E Giovanni Paolo II?

«Ha lasciato segni bellissimi in Brasile che ha visitato due volte, io ero novizio nell’80 quando venne la prima volta a San Paolo. Anche Papa Benedetto nel 2007 è stato alla conferenza di Aperecida, tutti i Papi in Brasile sono amati. Giovanni Paolo II ha segnato tantissimo la Chiesa, con la sua presenza, il magistero, i documenti. Lui era amatissimo, parlava il portoghese, quando venne qua era giovane, dinamico, testimone forte e ardito della potenza di Cristo e poi è legato al nostro padre fondatore che ha canonizzato».

Proprio il 16 maggio 2004 si celebrò il giorno della canonizzazione di sant’Annibale, che ricordo ha di quel momento?

«Ero padre provinciale, fra i pochissimi che hanno salutato il Papa, Giovanni Paolo II, a cui ho baciato l’anello, quella foto la porto sempre con me; lui, con tutta la malattia, era vicino e presente, per noi Rogazionisti e suore in un momento importantissimo che diffondeva la santità luminosa del Padre e che noi, così giovani, eravamo felici di vivere!
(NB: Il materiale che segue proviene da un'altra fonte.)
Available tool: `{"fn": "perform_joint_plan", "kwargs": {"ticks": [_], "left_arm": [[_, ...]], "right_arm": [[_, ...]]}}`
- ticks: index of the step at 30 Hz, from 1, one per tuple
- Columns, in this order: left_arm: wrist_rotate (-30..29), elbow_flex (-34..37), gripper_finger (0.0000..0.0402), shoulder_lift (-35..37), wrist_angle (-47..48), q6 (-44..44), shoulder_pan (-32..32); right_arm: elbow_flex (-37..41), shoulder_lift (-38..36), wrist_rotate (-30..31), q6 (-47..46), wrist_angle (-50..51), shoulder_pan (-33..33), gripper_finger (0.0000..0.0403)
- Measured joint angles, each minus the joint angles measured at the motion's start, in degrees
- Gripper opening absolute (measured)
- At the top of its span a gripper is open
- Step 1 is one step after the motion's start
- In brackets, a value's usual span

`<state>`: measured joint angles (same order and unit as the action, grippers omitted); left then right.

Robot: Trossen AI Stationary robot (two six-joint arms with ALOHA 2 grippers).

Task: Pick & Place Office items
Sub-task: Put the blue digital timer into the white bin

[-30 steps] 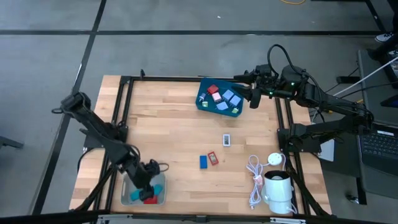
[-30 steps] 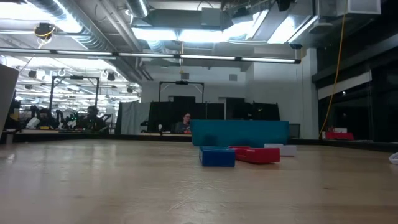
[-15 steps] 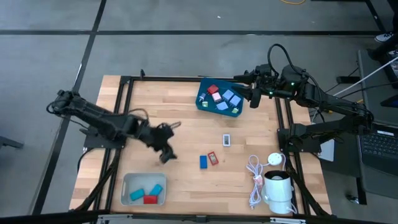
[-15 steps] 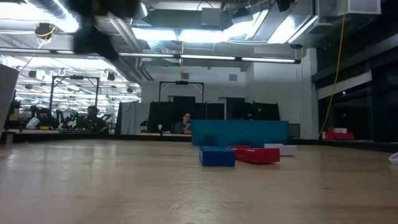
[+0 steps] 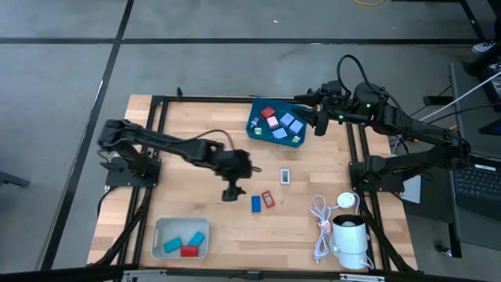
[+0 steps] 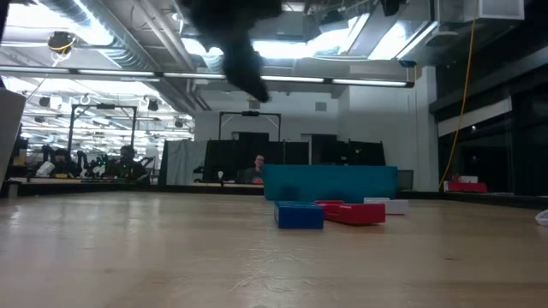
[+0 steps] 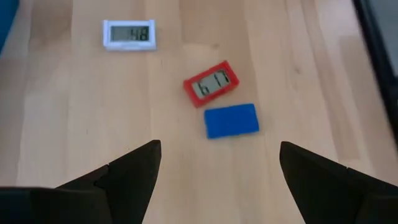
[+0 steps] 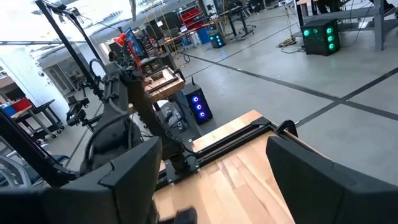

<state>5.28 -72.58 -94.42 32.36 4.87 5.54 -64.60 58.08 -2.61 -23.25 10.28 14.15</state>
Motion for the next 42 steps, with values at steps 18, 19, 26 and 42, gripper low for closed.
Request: {"fn": "perform_joint_plan", "kwargs": {"ticks": [18,19,26,42], "left_arm": [[-2.2,-13.1,0.0291,-20.3,7.4,61.6,-3.7],[-2.7,-13.1,0.0289,-20.4,6.6,64.0,-3.1],[-8.5,-13.1,0.0288,-20.5,6.7,88.2,3.2],[-11.1,-18.9,0.0288,-29.8,4.5,112.9,10.3]], "right_arm": [[0.0,0.0,-1.5,0.2,1.4,0.0,0.0297],[0.0,0.0,-1.6,1.0,1.4,0.0,0.0297],[0.0,0.0,-11.3,5.8,1.5,0.0,0.0297],[0.0,-0.7,-30.1,7.6,1.5,0.0,0.0297]]}}
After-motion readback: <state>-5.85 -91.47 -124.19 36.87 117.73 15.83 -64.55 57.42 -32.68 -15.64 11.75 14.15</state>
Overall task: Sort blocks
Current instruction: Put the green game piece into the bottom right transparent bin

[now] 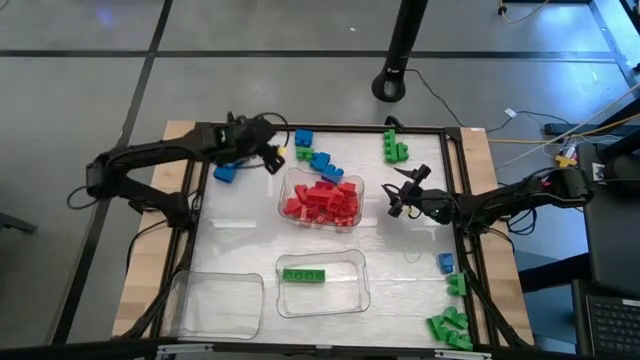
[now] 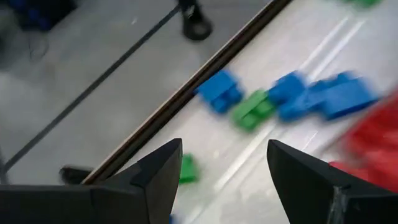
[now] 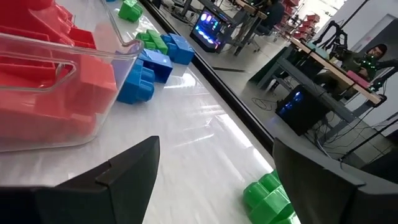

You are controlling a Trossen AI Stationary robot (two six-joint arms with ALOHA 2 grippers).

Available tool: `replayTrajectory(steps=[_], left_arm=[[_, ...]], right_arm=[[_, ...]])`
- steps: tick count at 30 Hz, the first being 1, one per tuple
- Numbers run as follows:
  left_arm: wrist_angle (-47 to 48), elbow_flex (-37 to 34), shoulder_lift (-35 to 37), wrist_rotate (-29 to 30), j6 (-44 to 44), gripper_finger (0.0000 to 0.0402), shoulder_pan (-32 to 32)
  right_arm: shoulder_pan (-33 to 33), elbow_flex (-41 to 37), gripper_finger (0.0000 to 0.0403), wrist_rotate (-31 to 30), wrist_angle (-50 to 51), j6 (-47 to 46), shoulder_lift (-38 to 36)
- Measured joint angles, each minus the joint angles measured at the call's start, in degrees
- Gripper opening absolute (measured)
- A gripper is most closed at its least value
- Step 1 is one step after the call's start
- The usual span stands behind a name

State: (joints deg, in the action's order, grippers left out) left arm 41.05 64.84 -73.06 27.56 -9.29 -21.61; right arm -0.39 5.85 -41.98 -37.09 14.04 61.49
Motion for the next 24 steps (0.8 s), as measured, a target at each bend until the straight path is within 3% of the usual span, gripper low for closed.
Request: replayTrajectory(steps=[5,10,17,24], left_arm=[[1.3,-1.8,-2.7,-5.9,7.4,0.0224,-8.9],[2.3,-1.8,-6.2,-8.5,13.3,0.0223,-13.6],[4.9,-1.8,-13.8,-8.9,24.1,0.0223,-13.6],[5.7,-1.8,-20.5,-2.5,26.5,0.0223,-11.5]], right_arm=[[0.0,0.0,0.0312,-0.9,1.5,0.2,0.0],[0.0,0.0,0.0312,-1.0,3.2,-1.3,0.0],[0.0,0.0,0.0312,4.2,7.0,-5.2,0.0],[0.0,0.0,0.0312,5.6,7.8,-6.2,0.0]])
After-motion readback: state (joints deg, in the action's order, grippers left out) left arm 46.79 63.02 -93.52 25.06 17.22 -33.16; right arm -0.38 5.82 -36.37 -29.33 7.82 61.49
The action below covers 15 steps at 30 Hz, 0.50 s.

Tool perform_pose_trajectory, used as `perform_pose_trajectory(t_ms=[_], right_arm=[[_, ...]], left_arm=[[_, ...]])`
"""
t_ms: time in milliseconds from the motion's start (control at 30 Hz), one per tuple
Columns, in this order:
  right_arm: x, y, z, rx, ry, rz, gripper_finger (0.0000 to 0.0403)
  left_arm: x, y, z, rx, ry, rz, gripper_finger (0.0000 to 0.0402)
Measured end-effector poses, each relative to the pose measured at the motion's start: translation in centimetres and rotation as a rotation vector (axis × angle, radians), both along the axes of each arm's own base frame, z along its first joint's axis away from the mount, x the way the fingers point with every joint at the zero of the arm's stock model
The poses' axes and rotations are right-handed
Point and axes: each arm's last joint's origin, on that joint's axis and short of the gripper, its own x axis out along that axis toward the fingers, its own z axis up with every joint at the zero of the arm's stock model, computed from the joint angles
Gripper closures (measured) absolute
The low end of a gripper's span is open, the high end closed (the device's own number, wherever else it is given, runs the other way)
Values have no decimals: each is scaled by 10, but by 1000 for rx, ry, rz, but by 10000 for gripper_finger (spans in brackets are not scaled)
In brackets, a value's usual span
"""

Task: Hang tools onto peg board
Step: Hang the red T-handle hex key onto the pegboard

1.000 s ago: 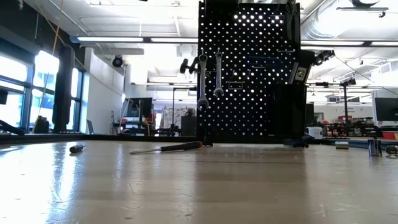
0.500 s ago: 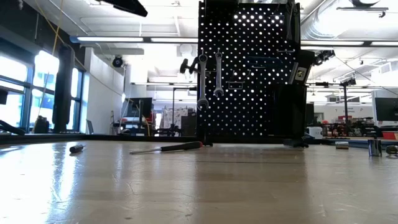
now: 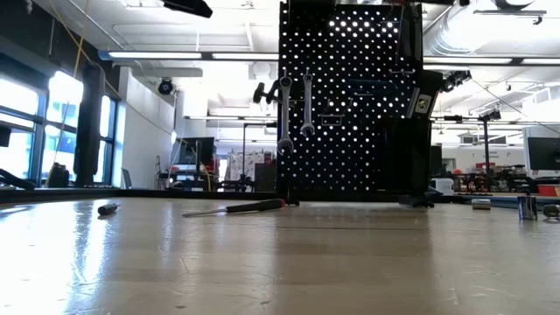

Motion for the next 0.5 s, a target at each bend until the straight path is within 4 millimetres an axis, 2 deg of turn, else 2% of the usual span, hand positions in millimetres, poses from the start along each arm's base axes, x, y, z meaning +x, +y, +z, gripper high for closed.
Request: perform_pose_trajectory(t_ms=[200, 500], right_arm=[[12, -10, -5, 5, 33, -56, 361], [12, -14, -2, -18, 24, -118, 361]], left_arm=[[0, 0, 0, -8, 1, 5, 161], [-1, 0, -1, -14, 9, 10, 161]])
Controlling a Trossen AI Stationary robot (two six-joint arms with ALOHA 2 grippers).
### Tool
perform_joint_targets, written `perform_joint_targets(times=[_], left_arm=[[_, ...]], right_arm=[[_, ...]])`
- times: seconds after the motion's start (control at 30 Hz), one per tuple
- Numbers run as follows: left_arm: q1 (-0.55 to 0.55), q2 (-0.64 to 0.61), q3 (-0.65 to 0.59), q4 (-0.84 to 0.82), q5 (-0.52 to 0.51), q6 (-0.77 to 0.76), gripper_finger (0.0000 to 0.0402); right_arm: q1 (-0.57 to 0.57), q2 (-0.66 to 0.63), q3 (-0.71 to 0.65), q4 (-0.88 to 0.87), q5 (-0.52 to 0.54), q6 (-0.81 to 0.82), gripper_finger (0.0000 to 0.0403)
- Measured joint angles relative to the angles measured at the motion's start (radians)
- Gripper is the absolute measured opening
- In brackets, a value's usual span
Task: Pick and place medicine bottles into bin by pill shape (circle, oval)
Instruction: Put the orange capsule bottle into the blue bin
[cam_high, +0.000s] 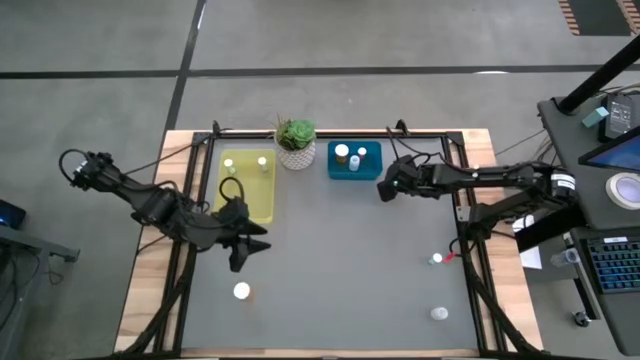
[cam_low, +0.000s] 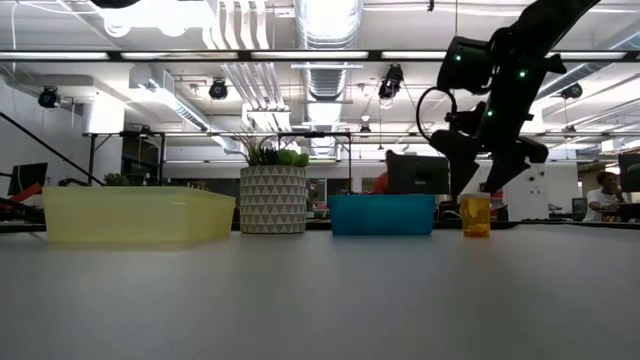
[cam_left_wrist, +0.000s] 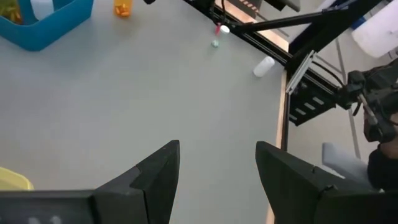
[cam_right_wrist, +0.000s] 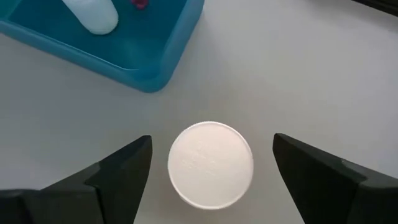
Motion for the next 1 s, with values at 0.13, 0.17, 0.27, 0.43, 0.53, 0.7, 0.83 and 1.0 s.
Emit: perform_joint_targets(times=[0.13, 0.17, 0.27, 0.43, 0.53, 0.7, 0.83, 1.0], left_arm=[[0.000, 0.011, 0.000, 0.000, 0.000, 0.004, 0.0196], [0.000, 0.012, 0.000, 0.000, 0.000, 0.004, 0.0196], [0.000, 0.015, 0.000, 0.000, 0.000, 0.005, 0.0196], [0.000, 0.015, 0.000, 0.000, 0.000, 0.006, 0.0196], [0.000, 0.016, 0.000, 0.000, 0.000, 0.006, 0.0196], [0.000, 0.017, 0.000, 0.000, 0.000, 0.006, 0.0196], [0.000, 0.017, 0.000, 0.000, 0.001, 0.005, 0.0196], [0.000, 0.017, 0.000, 0.000, 0.001, 0.005, 0.0196]], right_arm=[[-0.002, 0.013, 0.000, -0.001, -0.004, 0.000, 0.0322], [-0.002, 0.010, 0.000, -0.001, -0.006, 0.000, 0.0320], [-0.002, -0.003, 0.000, -0.003, -0.021, 0.015, 0.0309], [-0.002, -0.004, 0.000, -0.009, -0.029, 0.025, 0.0302], [-0.002, -0.002, 0.000, -0.013, -0.030, 0.025, 0.0301], [-0.002, -0.002, 0.000, -0.011, -0.029, 0.026, 0.0299], [-0.002, -0.002, 0.000, -0.012, -0.029, 0.035, 0.0298], [-0.002, -0.002, 0.000, -0.012, -0.029, 0.036, 0.0295]])
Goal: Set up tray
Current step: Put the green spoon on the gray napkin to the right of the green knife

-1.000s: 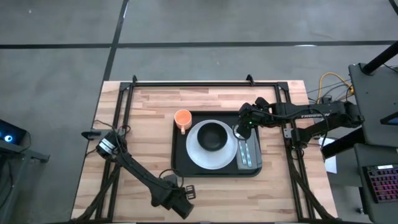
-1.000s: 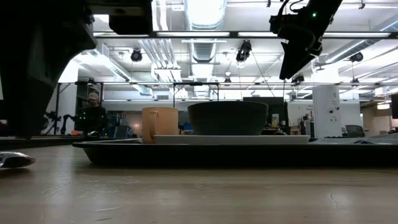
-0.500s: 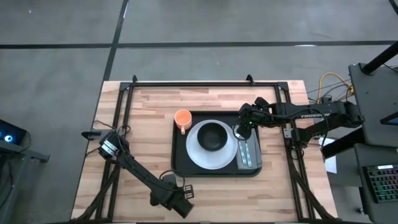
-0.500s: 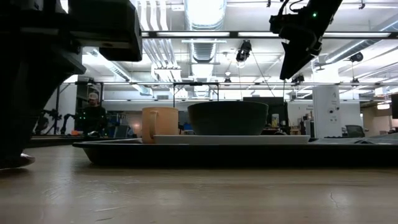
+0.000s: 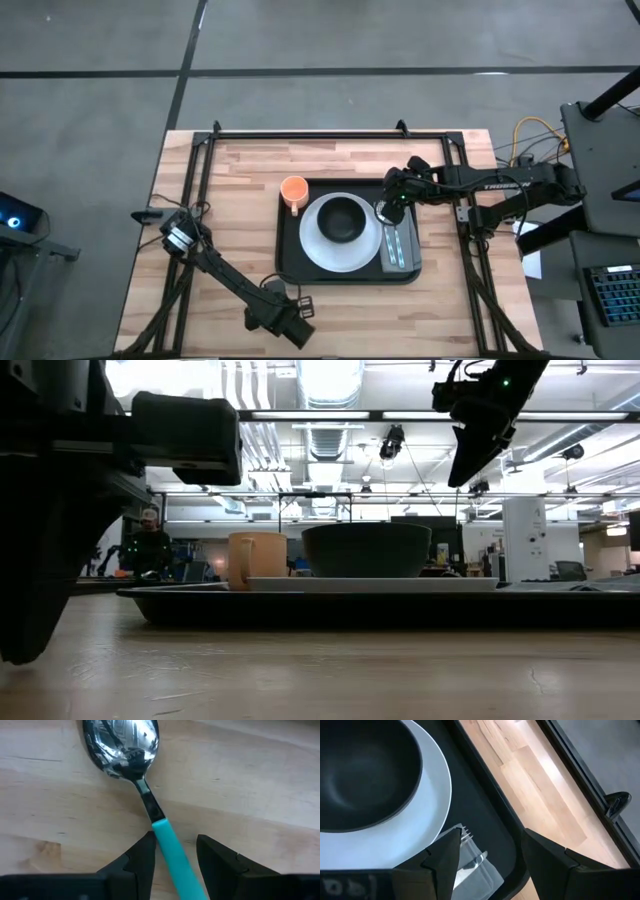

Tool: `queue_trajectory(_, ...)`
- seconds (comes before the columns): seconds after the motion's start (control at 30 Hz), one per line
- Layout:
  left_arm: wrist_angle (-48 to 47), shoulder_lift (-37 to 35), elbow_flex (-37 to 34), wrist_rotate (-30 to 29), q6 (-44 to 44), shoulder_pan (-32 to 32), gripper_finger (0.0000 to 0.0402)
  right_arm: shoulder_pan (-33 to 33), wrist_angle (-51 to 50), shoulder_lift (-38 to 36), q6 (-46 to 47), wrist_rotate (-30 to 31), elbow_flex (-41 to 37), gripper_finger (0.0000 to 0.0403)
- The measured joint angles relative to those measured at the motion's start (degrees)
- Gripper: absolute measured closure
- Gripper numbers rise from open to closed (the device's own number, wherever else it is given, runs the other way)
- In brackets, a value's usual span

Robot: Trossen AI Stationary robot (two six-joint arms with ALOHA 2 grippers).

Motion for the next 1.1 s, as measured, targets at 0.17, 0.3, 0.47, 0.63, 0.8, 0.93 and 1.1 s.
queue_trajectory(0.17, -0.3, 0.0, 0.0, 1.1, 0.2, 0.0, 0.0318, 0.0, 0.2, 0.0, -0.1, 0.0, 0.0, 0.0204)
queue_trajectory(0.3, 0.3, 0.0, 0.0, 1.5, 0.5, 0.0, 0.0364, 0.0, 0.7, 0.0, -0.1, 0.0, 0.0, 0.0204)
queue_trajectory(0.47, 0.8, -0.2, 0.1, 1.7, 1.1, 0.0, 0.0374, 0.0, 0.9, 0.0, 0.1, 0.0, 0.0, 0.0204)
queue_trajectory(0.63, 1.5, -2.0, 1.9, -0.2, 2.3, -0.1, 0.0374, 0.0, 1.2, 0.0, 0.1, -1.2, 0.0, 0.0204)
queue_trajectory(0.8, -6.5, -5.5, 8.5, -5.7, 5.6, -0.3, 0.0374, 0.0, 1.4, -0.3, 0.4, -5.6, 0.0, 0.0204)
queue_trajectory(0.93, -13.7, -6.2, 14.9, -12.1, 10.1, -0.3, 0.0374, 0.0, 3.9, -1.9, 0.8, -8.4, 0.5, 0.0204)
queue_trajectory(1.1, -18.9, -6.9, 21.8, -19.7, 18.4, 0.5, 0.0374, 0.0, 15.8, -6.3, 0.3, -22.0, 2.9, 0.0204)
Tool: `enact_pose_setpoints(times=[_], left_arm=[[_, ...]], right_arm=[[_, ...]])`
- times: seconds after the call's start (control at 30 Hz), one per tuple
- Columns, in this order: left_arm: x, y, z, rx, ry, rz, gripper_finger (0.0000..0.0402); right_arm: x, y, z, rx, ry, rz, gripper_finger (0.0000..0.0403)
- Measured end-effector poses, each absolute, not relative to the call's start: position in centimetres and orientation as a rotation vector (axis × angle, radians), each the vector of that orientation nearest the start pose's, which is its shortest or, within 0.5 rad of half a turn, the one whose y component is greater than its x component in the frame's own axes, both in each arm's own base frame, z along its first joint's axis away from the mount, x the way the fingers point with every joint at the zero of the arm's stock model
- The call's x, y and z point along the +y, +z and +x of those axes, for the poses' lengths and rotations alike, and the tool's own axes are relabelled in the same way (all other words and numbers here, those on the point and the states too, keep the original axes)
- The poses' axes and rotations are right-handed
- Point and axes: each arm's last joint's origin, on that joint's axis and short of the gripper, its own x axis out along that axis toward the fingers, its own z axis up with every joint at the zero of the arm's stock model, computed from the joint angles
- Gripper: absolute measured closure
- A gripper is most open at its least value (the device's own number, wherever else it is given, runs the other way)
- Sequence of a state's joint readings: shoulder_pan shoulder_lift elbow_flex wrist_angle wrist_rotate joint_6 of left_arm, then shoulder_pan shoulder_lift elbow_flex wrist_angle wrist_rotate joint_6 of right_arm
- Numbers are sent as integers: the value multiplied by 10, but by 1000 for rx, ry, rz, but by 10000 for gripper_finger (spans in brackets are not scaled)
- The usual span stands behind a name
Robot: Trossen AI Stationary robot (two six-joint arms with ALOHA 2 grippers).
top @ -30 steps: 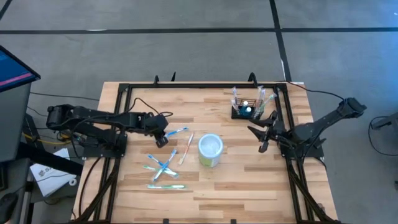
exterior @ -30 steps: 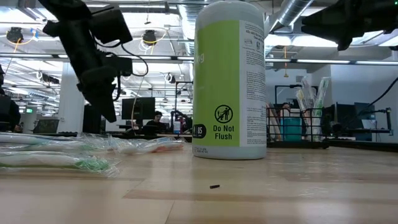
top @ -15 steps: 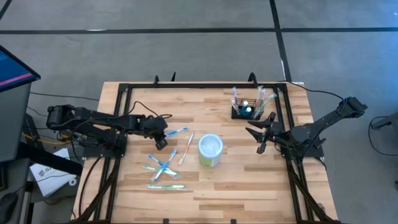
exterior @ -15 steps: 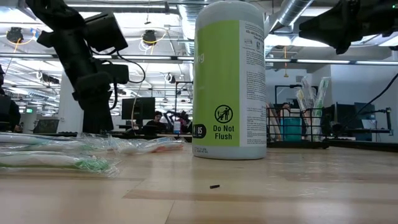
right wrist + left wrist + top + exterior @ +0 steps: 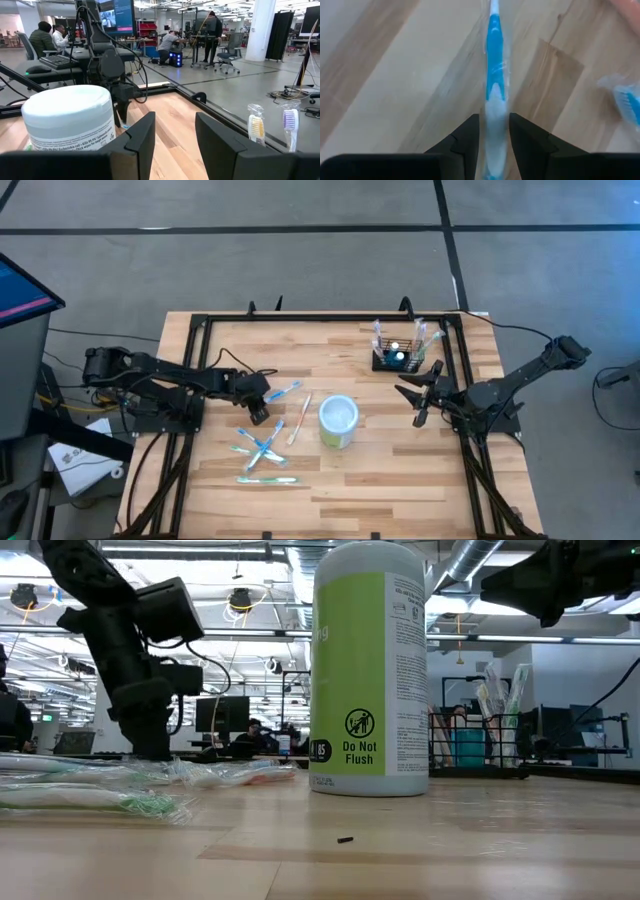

Ricordo bene quella mattina a Roma, c’era il sole e ogni volta che vado in piazza San Pietro ci penso con commozione».

Che rapporto ha con Messina?

«È sempre bello arrivarci con il traghetto, con quell’immagine stupenda di mare che sempre colpisce il cuore. La terra di Sant’Annibale! Sono tornato da vescovo a Messina, alla fonte della storia rogazionista, per ringraziare e chiedere l’ intercessione del Fondatore, rivedere i confratelli, il mare unico e i messinesi, dal cuore grande».